Between pitches, Richard looked a little like the big shy kid barely aware that the cute girl he crushed on was praying just as hard that he’d ask her to dance as he prayed for the courage to ask. Then he went into his no-windup motion, his high knee-bent kick, and delivered.

In that delivery, with his large hand almost covering the ball whole before he threw, the big shy kid turned into a behemoth who looked as though he’d crack your bat in half between two fingers if he wasn’t in the mood to throw you something one blink would make you wonder if it really came your way.
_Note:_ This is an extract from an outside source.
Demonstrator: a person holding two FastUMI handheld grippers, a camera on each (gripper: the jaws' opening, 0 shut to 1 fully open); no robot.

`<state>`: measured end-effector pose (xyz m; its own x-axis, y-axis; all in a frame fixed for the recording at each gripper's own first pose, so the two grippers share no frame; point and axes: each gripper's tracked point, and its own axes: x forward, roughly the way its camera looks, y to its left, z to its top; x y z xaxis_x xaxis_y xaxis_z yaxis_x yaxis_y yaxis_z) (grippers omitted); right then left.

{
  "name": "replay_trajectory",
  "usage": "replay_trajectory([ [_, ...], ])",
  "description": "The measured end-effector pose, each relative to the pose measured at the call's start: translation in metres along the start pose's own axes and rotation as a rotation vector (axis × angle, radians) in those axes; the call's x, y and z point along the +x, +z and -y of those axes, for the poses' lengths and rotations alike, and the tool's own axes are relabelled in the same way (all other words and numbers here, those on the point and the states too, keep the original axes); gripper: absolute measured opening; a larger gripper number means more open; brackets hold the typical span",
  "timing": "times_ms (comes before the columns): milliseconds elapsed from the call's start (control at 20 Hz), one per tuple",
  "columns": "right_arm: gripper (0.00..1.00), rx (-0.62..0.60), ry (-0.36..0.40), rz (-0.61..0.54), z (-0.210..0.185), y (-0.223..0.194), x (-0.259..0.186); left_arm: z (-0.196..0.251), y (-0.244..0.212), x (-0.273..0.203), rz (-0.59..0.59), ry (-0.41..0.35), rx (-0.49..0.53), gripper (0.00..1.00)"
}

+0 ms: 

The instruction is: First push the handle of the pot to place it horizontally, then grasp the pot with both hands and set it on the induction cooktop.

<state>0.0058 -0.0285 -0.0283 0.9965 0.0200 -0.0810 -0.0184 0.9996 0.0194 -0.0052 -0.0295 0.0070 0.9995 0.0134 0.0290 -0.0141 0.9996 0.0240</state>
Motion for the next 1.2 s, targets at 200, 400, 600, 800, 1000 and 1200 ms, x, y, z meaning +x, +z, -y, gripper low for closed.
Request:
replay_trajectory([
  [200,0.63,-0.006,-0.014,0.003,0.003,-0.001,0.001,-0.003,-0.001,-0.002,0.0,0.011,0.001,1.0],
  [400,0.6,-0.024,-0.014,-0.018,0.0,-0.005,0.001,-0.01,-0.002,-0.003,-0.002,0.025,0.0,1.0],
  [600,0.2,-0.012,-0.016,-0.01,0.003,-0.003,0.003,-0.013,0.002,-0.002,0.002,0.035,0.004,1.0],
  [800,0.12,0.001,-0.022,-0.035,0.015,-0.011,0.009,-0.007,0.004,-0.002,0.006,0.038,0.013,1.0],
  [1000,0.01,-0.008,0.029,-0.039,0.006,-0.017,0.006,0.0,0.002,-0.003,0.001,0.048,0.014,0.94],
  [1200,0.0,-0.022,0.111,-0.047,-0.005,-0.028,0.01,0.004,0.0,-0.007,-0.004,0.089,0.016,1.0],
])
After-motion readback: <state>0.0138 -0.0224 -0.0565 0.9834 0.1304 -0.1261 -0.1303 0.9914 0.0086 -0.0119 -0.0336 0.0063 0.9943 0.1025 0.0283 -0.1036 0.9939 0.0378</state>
“You’d see everybody crossing themselves before they got in the batter’s box against J.R. Richard,” longtime Los Angeles Dodgers first baseman Steve Garvey once said.

“If you beat me,” Richard once said, “I’m gonna die trying. I was willing to give my life for it.”

He damn near did give his life for it.

The Straw That Broke the Camel’s Back

It took a decade for Richard to harness his talent and his intimidation factor and one fateful workout to undo it completely. On the disabled list with shoulder fatigue after starting the 1980 All-Star Game (above), Richard put himself through a small workout in the Astrodome on July 30, 1980, while the Astros went on the road.

As he’d remember to WBUR’s Bill Littlefield five years ago, he heard “a lot of high-pitched ringing in my left ear,” but in the moment he thought nothing of it.

I kind of just shook it off and kept on throwing a few more. Then I threw a couple more, then I became real nauseated, and I lay down on the Astrodome floor. And the next thing I remember I was waking up in the hospital. I had been complaining to the Astros for almost a month or two about something was wrong. And if I’m such a valuable asset to the ball club, why wasn’t I immediately rushed to the doctors from Chicago when it first started? Again, if I was such a valuable asset to the company?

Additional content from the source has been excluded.